Did you know that Google Search checks about four billion host names each and every day for robots.txt purposes? Gary Illyes said in the December Search Off The Record podcast “we have about four billion host names that we check every single day for robots.txt.”
He said this at the 20:31 mark in the video. He said if they check four billion host names daily, then “the number of sites is probably over or very likely over four billion.”
I spotted this video Glenn Gabe:
Google’s Gary Illyes in the latest SOTR Podcast: Google has about 4 billion hostnames that it checks every single day for robots.txt https://t.co/Irc2outOM4 pic.twitter.com/lyb68pnR7d
— Glenn Gabe (@glenngabe) December 22, 2023
Here is the transcript:
GARY ILLYES: Yeah, and I mean, that’s one of the problems that we brought up early on.
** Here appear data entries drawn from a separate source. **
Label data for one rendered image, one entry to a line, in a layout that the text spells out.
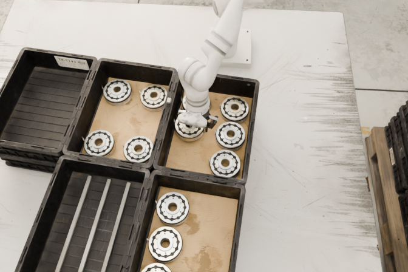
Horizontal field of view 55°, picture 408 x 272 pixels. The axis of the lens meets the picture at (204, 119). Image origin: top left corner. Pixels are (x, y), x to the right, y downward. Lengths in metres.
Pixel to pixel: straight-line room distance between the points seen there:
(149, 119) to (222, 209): 0.42
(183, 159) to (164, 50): 0.62
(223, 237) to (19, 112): 0.88
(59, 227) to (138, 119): 0.45
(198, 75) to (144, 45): 0.80
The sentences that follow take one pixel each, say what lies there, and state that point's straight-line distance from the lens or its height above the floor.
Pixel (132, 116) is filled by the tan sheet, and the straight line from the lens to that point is 1.47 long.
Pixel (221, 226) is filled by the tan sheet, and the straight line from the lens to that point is 1.29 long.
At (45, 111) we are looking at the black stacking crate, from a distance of 1.57.
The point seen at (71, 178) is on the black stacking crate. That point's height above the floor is 0.83.
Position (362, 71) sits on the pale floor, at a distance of 2.78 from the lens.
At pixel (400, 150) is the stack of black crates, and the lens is 2.22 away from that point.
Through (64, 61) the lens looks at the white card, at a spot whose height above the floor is 0.89.
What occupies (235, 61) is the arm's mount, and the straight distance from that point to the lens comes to 1.71.
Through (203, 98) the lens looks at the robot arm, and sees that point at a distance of 1.15.
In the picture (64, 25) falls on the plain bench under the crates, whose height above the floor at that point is 0.70.
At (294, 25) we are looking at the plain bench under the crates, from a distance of 1.93.
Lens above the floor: 2.08
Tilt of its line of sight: 60 degrees down
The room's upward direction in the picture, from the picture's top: 1 degrees counter-clockwise
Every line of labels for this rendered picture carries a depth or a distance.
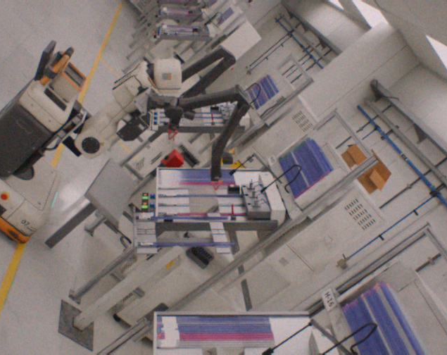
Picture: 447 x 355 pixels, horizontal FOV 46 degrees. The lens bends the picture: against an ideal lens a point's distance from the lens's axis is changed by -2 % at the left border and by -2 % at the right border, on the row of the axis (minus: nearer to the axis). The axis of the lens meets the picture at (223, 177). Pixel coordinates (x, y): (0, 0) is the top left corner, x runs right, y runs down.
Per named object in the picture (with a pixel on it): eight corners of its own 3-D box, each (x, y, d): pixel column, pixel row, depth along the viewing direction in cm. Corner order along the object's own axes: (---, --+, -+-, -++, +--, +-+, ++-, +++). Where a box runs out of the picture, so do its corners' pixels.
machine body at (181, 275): (108, 319, 335) (180, 264, 320) (116, 254, 397) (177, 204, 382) (179, 369, 362) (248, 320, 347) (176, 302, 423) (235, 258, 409)
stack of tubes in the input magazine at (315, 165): (294, 198, 311) (331, 170, 305) (277, 160, 356) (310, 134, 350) (307, 211, 316) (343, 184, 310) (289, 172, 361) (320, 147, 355)
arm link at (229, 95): (244, 79, 278) (245, 91, 271) (250, 99, 287) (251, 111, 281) (162, 97, 285) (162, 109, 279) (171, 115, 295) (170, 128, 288)
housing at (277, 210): (269, 230, 318) (272, 210, 311) (257, 190, 361) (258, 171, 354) (282, 230, 319) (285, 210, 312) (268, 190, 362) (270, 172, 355)
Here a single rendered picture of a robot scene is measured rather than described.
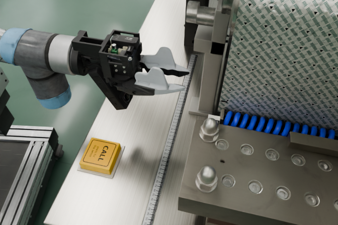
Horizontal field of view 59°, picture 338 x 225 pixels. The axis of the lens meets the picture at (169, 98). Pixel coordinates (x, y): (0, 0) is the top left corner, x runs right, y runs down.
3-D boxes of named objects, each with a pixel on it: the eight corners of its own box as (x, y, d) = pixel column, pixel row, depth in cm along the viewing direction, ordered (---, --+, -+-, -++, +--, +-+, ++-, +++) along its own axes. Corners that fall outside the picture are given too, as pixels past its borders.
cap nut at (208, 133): (200, 124, 57) (202, 110, 53) (219, 128, 56) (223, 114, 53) (197, 140, 54) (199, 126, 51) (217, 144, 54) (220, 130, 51)
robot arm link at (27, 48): (27, 50, 66) (12, 17, 59) (73, 58, 64) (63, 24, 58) (7, 74, 61) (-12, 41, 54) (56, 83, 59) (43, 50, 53)
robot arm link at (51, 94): (61, 75, 76) (48, 41, 68) (79, 103, 70) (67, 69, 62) (30, 88, 73) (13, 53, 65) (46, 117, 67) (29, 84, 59)
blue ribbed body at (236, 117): (223, 116, 61) (225, 106, 58) (333, 137, 57) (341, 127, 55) (221, 130, 59) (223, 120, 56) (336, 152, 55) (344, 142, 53)
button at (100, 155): (93, 142, 69) (91, 136, 68) (121, 148, 68) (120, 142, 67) (80, 168, 65) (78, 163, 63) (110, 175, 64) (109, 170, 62)
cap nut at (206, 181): (197, 170, 51) (199, 156, 47) (218, 175, 50) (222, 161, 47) (193, 190, 48) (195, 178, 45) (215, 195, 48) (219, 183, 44)
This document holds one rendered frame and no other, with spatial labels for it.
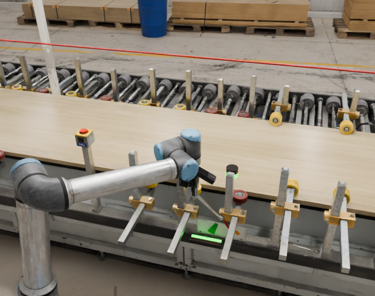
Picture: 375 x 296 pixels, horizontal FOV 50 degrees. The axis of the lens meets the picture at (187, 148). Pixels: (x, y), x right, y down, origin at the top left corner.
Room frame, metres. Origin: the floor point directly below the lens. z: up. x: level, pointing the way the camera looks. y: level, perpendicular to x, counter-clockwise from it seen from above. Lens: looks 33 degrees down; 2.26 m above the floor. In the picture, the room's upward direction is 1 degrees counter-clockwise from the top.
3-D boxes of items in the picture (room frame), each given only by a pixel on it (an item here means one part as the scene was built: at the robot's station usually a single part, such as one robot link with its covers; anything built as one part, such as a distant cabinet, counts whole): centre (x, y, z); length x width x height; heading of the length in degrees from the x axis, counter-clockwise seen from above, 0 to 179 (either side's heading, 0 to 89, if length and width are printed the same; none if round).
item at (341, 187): (1.41, -0.68, 0.91); 0.03 x 0.03 x 0.48; 73
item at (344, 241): (1.34, -0.70, 0.95); 0.50 x 0.04 x 0.04; 163
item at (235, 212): (1.55, -0.23, 0.85); 0.13 x 0.06 x 0.05; 73
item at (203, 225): (1.54, -0.17, 0.75); 0.26 x 0.01 x 0.10; 73
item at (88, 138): (1.77, 0.52, 1.18); 0.07 x 0.07 x 0.08; 73
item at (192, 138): (1.53, -0.01, 1.30); 0.10 x 0.09 x 0.12; 122
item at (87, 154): (1.77, 0.53, 0.93); 0.05 x 0.05 x 0.45; 73
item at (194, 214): (1.62, 0.01, 0.82); 0.13 x 0.06 x 0.05; 73
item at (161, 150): (1.46, 0.07, 1.30); 0.12 x 0.12 x 0.09; 32
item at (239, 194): (1.64, -0.27, 0.85); 0.08 x 0.08 x 0.11
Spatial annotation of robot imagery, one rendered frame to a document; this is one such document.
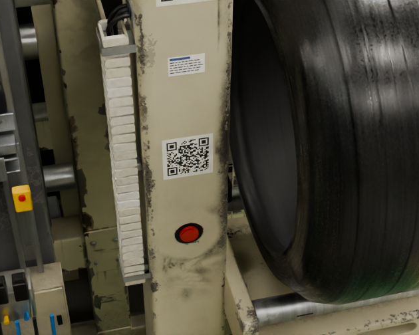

If we implement something or if we come up or suggest something that could work, that should not put more strain on publishers because if you think about it, if you go through our robots.txt cache, you can see that we have about four billion host names that we check every single day for robots.txt. Now, let’s say that all of those have subdirectories, for example. So the number of sites is probably over or very likely over four billion.
JOHN MUELLER: How many of those are in Search Console? I wonder.
GARY ILLYES: John, stop it.